**PROBLEM TO WORK ON:**
Reproduce exactly the lines of the material beneath, from the line that contains "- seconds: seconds" to the line that contains "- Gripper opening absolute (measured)", both included, and no other lines.

**COLLECTED DATA:**
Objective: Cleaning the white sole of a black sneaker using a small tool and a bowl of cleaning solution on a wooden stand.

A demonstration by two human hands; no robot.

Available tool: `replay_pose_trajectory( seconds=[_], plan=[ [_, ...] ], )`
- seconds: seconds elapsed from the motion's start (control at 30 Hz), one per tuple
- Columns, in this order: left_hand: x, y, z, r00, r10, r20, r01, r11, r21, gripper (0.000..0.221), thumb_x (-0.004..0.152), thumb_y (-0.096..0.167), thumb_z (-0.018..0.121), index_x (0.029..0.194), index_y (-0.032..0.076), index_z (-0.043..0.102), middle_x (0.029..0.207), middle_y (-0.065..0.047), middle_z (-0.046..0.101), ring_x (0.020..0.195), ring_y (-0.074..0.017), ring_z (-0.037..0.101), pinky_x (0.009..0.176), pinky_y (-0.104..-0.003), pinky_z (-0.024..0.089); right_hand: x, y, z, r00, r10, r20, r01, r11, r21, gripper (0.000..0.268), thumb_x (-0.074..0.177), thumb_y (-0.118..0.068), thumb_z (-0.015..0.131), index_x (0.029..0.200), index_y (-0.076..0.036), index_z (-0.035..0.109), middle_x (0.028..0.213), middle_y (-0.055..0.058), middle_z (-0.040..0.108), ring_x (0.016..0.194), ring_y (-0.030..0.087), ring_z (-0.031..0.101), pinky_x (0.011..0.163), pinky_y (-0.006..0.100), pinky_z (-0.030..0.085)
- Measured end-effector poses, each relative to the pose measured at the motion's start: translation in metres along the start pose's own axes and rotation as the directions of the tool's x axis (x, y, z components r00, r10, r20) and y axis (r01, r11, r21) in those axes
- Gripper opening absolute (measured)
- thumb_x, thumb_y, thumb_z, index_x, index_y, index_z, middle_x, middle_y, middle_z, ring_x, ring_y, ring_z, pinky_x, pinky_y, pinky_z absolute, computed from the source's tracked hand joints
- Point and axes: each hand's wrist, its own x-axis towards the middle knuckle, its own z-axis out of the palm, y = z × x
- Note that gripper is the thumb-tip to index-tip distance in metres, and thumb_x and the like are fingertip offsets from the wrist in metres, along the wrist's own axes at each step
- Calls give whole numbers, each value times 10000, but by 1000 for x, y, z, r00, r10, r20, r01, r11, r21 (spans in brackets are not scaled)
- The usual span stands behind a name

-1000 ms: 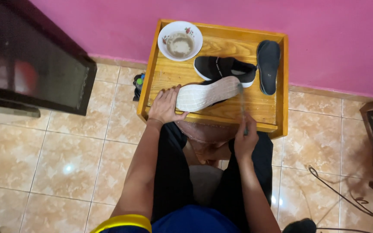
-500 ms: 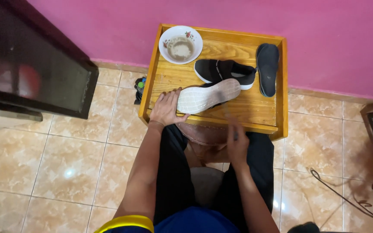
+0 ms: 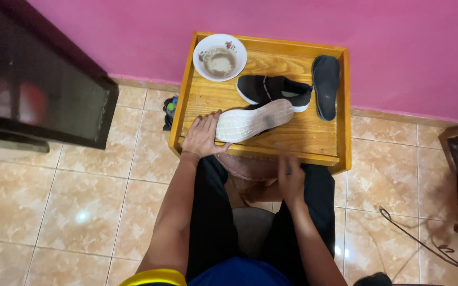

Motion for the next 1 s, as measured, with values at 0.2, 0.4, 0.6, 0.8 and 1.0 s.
replay_pose_trajectory(
  seconds=[0.2,0.4,0.6,0.8,1.0],
  plan=[
    [-3,-4,9,1000,-2,23,2,1000,-3,1043,719,711,662,1495,37,484,1132,-124,676,982,-249,696,940,-401,469,22,-25,-15,992,13,-128,-5,998,62,287,1143,-101,484,1408,-82,593,999,140,737,687,225,698,652,360,599],
    [-2,-1,4,1000,-7,21,7,1000,-2,1041,730,723,649,1498,41,477,1121,-119,678,969,-245,701,944,-406,477,17,-18,-16,980,-31,-194,21,998,-53,258,1101,-93,573,1334,-24,661,1123,251,739,1007,391,714,769,473,600],
    [-8,-5,11,1000,8,28,-9,1000,20,1053,715,749,628,1472,28,500,1128,-127,676,995,-253,695,953,-414,474,13,-19,-18,970,47,-237,-36,998,50,300,1117,-98,520,1393,-84,638,1056,167,757,696,252,715,610,374,611],
    [-3,-4,6,999,34,0,-34,999,29,1019,726,723,632,1448,11,529,1066,-144,672,950,-271,694,909,-420,492,17,-18,-10,986,-101,-132,105,994,23,326,1116,-31,498,1430,-64,577,1206,174,728,900,340,743,729,439,612],
    [-6,-4,7,999,9,32,-9,1000,9,1057,719,722,643,1494,22,484,1132,-152,673,993,-271,692,930,-415,474,-4,-78,-1,997,1,-76,6,996,91,285,1091,-70,543,1363,-47,626,1270,205,710,1156,346,682,961,507,591]
  ],
)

**ANSWER TO THIS EXERCISE:**
- seconds: seconds elapsed from the motion's start (control at 30 Hz), one per tuple
- Columns, in this order: left_hand: x, y, z, r00, r10, r20, r01, r11, r21, gripper (0.000..0.221), thumb_x (-0.004..0.152), thumb_y (-0.096..0.167), thumb_z (-0.018..0.121), index_x (0.029..0.194), index_y (-0.032..0.076), index_z (-0.043..0.102), middle_x (0.029..0.207), middle_y (-0.065..0.047), middle_z (-0.046..0.101), ring_x (0.020..0.195), ring_y (-0.074..0.017), ring_z (-0.037..0.101), pinky_x (0.009..0.176), pinky_y (-0.104..-0.003), pinky_z (-0.024..0.089); right_hand: x, y, z, r00, r10, r20, r01, r11, r21, gripper (0.000..0.268), thumb_x (-0.074..0.177), thumb_y (-0.118..0.068), thumb_z (-0.015..0.131), index_x (0.029..0.200), index_y (-0.076..0.036), index_z (-0.035..0.109), middle_x (0.028..0.213), middle_y (-0.055..0.058), middle_z (-0.040..0.108), ring_x (0.016..0.194), ring_y (-0.030..0.087), ring_z (-0.031..0.101), pinky_x (0.011..0.163), pinky_y (-0.006..0.100), pinky_z (-0.030..0.085)
- Measured end-effector poses, each relative to the pose measured at the motion's start: translation in metres along the start pose's own axes and rotation as the directions of the tool's x axis (x, y, z components r00, r10, r20) and y axis (r01, r11, r21) in those axes
- Gripper opening absolute (measured)

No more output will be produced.